Locke, in his Treatise on Civil Government, says:

“If the consent of the majority shall not in reason be received as the act of the whole, and include every individual, nothing but the consent of every individual can make anything to be the act of the whole.”

Judge Story, in his Commentaries upon the Constitution, says:

“No right exists, or is supposed to exist, on the part of any town or county, or any organized body within the State, short of the whole people of the State, to alter, suspend, resist, or disown the operations of the Constitution, or to withdraw themselves from its jurisdiction.”

Now, if the people of the District form one body politic, if they are a unit for civil purposes, it is not competent for a minority to withdraw themselves from the common jurisdiction of all; nor can anything less than the consent of a majority confer the power upon Congress, if it can take it all, to alienate any portion of them.

The bill under consideration proceeds upon the petition of the people of the county of Alexandria, to transfer their county and their jurisdiction to the State of Virginia; and yet the people of that county constitute but a small minority of the people of the whole District.
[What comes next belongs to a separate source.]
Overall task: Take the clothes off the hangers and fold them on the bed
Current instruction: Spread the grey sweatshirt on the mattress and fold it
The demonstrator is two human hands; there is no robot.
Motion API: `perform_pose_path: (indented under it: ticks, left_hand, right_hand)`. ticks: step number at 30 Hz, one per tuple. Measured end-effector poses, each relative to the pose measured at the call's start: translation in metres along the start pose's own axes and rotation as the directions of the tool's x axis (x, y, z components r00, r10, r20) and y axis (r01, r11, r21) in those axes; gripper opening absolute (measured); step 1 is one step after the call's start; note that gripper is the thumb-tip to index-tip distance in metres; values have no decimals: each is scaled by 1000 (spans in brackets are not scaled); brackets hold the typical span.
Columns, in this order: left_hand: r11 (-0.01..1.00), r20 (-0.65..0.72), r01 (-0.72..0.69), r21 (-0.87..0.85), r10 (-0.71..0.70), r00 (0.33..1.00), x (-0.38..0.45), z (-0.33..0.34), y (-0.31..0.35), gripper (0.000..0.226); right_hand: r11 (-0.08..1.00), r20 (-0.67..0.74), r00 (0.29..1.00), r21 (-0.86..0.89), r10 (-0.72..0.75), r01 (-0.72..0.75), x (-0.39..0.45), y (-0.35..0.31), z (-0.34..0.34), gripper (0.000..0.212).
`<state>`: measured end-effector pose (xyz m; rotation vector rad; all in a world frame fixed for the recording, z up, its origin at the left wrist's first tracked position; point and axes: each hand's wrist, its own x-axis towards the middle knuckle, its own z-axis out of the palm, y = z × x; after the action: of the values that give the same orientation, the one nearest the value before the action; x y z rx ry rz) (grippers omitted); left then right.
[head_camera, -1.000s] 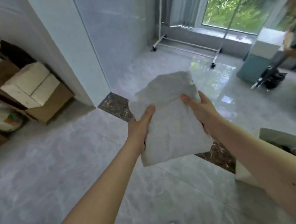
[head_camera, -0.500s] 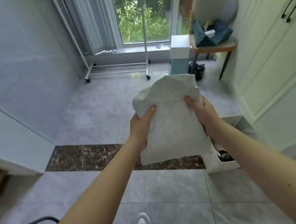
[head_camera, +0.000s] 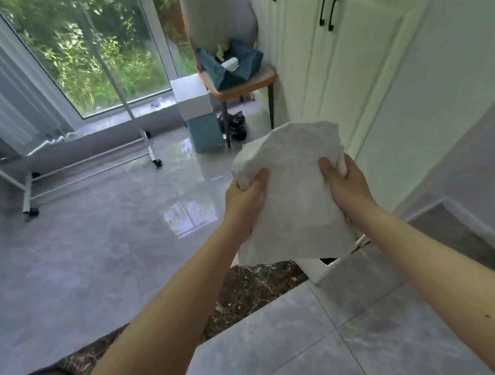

A case might be put, which would show the practical injustice of the principle declared in the bill. If the District, acting as a corporation under the law of Congress, had contracted a debt of several million of dollars, would it not be grossly unjust to the majority to allow the minority, upon their application, to escape a just share of the burden, by transferring themselves to another jurisdiction?

Mr. A. D. SIMS moved that the committee rise, remarking that his object was not to close the debate.

Mr. JAS. McDOWELL said the object would be better accomplished by a discussion at large. Our hands were now in the work, and our hearts were for it. It would be as well to carry it through to-day. He hoped the gentleman from South Carolina would withdraw his motion. He did not ask it as any personal favor, for he had not in view any intention of addressing the committee.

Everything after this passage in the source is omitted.